Gleich zu Beginn führt Christian Weis den Leser in seiner Geschichte Grabenkämpfe, eine der stärksten des Bandes, unmittelbar in den erbitterten Abnutzungs- und Stellungskrieg an der Westfront der Jahre 1917 oder 18. Hier gelingt die Wendung ins Phantastische recht gut, wie auch in Hiroshima Falling von Weston Ochse, von dem die wohl beste Geschichte des Bandes stammt. Unmittelbar nach dem Atombombenabwurf versucht ein schwer verletzter Mann wieder nach Hause zu kommen. Er irrt durch die verheerte Stadt und macht dabei eine zutiefst verstörende Entdeckung. Das ist erschütternd beschrieben. Ochses Idee passt gut zu den realen Ereignissen und fügt der schrecklichen Historie eine grausige Note hinzu.
Einen gewissen Grad an schwarzem Humor kann man Eine Verkettung unglücklicher Umstände von Monika Niehaus nicht absprechen. Die Autorin erzählt darin ihre Version von dem Gelingen des Überraschungsangriffs der Japaner auf Pearl Habor.

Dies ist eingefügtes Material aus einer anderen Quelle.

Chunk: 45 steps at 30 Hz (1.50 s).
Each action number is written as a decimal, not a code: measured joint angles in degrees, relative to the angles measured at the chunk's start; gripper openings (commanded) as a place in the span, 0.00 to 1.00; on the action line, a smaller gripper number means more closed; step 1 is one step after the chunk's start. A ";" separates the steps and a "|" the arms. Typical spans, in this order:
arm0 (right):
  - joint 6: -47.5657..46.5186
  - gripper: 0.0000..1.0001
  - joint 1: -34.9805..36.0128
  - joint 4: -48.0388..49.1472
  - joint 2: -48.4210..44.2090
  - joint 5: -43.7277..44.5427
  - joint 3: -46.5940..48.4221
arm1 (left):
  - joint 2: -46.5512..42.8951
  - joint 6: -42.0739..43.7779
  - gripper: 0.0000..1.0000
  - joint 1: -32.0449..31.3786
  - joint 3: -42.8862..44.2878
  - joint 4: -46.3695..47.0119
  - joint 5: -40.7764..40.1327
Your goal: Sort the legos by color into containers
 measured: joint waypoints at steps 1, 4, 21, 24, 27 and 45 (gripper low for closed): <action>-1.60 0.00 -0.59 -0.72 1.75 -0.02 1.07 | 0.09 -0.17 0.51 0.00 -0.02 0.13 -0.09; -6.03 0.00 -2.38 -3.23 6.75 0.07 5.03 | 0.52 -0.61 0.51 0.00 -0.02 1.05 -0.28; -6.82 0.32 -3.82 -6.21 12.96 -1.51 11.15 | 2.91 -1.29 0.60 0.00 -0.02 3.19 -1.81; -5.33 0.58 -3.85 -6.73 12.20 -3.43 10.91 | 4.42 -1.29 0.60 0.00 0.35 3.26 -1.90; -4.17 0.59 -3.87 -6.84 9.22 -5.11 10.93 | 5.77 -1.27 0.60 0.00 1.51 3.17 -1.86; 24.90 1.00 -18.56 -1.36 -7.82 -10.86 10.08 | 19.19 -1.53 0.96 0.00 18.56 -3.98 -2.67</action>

Gelungen ist auch die Geschichte Helden deutscher Literatur von Lars Maria Maly. Darin geht es um zwei patriotische junge Männer, die von einer Karriere als Schriftsteller träumen. Der Erste Weltkrieg kommt ihnen da wie gerufen, denn da lässt sich bestimmt etwas erleben. Doch schon die Musterung entpuppt sich als unerwartet schwierig. In den anderen Geschichten stößt man unter Anderem auf Untote, heidnische Rituale, Walküren, Vampire und eine kleine Hommage an H. P. Lovecraft. Manchmal, aber nicht immer, ist das schon trashig, das hat der Herausgeber aber auch in seinem Vorwort angekündigt. Da Casus Belli stilistisch und inhaltlich sehr abwechslungsreich ist und so auch unterschiedlichen Geschmäckern etwas angeboten wird, ist das Buch ziemlich unterhaltsam.
Nun sollen aber noch ein paar Worte über die Ausreißer nach unten verloren werden. Hurra, hurra – wir leben noch! von Jörg Weigand kann man im weitesten Sinne als groteske Satire auf die Durchhalteparolen des NS-Regimes ansehen. Handlungsort ist dabei ein Sanatorium, in dem Kriegsinvaliden den unerschütterlichen Siegeswillen des Dritten Reiches demonstrieren sollen. Eine fanatische Krankenschwester führt dort ein drakonisches Regiment, bei dem sie richtiges Verhalten auch mal mit einem Blow-Job belohnt. Dann geht es noch um Fäkalien, so dass das eine insgesamt unappetitliche Sache wird.
Häschen in der Grube könnte man wohlwollend als provokant beschreiben. Und sicherlich war das eine Absicht von Autor Tobias Bachmann. Doch leider ist seine Geschichte um einen KZ-Leiter, den eine jüdische Gefangene in einen Zustand der Dauergeilheit versetzt und der die Frau unbedingt sexuell demütigen will, eher abstoßend und grotesk übersteigert. Der Zusammenhang von Gewalt, Macht und Sexualität mag noch einleuchten und nachvollziehbar sein und auch sexuelle Ausbeutung von KZ-Insassen hat es gegeben. Doch die Fantasien des Lagerleiters in einer nekrophilen Szene, bei der die Jüdin und einige Mitgefangene mit frisch ermordete Häftlingen Sex haben sollen, gipfeln zu lassen ist gelinde gesagt irritierend. Hier wäre weniger doch wohl mehr gewesen.
Fazit:
Mit Casus Belli ist der Herausgeber Torsten Scheib ein Wagnis eingegangen, denn die Verbindung von Krieg und Horror ist sicherlich eine ungewöhnliche. Aber es hat sich gelohnt, den die Anthologie mit ihren 25 Beiträgen hat dem geneigten Leser viele gute Geschichten zu bieten. Zumeist wird das Grauen des Krieges nicht banalisiert, sondern um eine weitere, unheimlich- phantastische Perspektive erweitert. Wenn man das Buch in die Finger kriegt sollte man unbedingt mal reinlesen.